DIRECTIONS – Write out again, exactly as they appear, the lines from the start of the data below through the line with "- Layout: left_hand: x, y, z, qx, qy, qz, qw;"; no pictures.

THE DATA –
Content starts

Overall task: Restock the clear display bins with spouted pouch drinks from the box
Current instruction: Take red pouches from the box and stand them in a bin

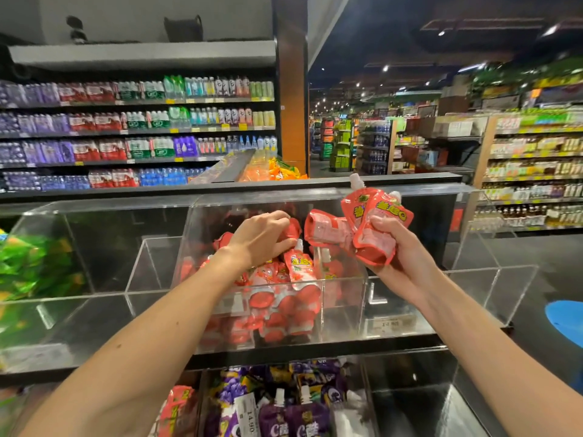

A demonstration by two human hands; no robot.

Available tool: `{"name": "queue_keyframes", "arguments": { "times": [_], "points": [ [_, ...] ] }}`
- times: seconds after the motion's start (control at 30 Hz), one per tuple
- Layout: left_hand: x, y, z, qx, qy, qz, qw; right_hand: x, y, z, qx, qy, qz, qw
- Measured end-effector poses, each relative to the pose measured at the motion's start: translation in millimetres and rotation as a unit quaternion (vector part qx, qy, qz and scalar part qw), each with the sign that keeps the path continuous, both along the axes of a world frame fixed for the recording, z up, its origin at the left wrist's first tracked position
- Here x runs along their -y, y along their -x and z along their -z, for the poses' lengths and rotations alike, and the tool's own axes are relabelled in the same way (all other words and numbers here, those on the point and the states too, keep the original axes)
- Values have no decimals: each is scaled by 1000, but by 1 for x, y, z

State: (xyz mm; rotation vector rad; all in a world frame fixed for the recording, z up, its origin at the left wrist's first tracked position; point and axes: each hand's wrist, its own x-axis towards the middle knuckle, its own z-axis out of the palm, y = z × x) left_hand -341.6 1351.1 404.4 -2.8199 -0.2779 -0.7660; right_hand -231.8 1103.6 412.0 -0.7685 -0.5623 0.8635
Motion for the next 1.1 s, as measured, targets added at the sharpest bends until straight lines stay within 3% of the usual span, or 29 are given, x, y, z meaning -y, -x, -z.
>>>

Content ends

RESPONSE AREA –
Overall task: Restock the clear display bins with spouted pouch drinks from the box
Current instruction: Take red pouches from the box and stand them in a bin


A demonstration by two human hands; no robot.

Available tool: `{"name": "queue_keyframes", "arguments": { "times": [_], "points": [ [_, ...] ] }}`
- times: seconds after the motion's start (control at 30 Hz), one per tuple
- Layout: left_hand: x, y, z, qx, qy, qz, qw; right_hand: x, y, z, qx, qy, qz, qw

That brings the answer to completion.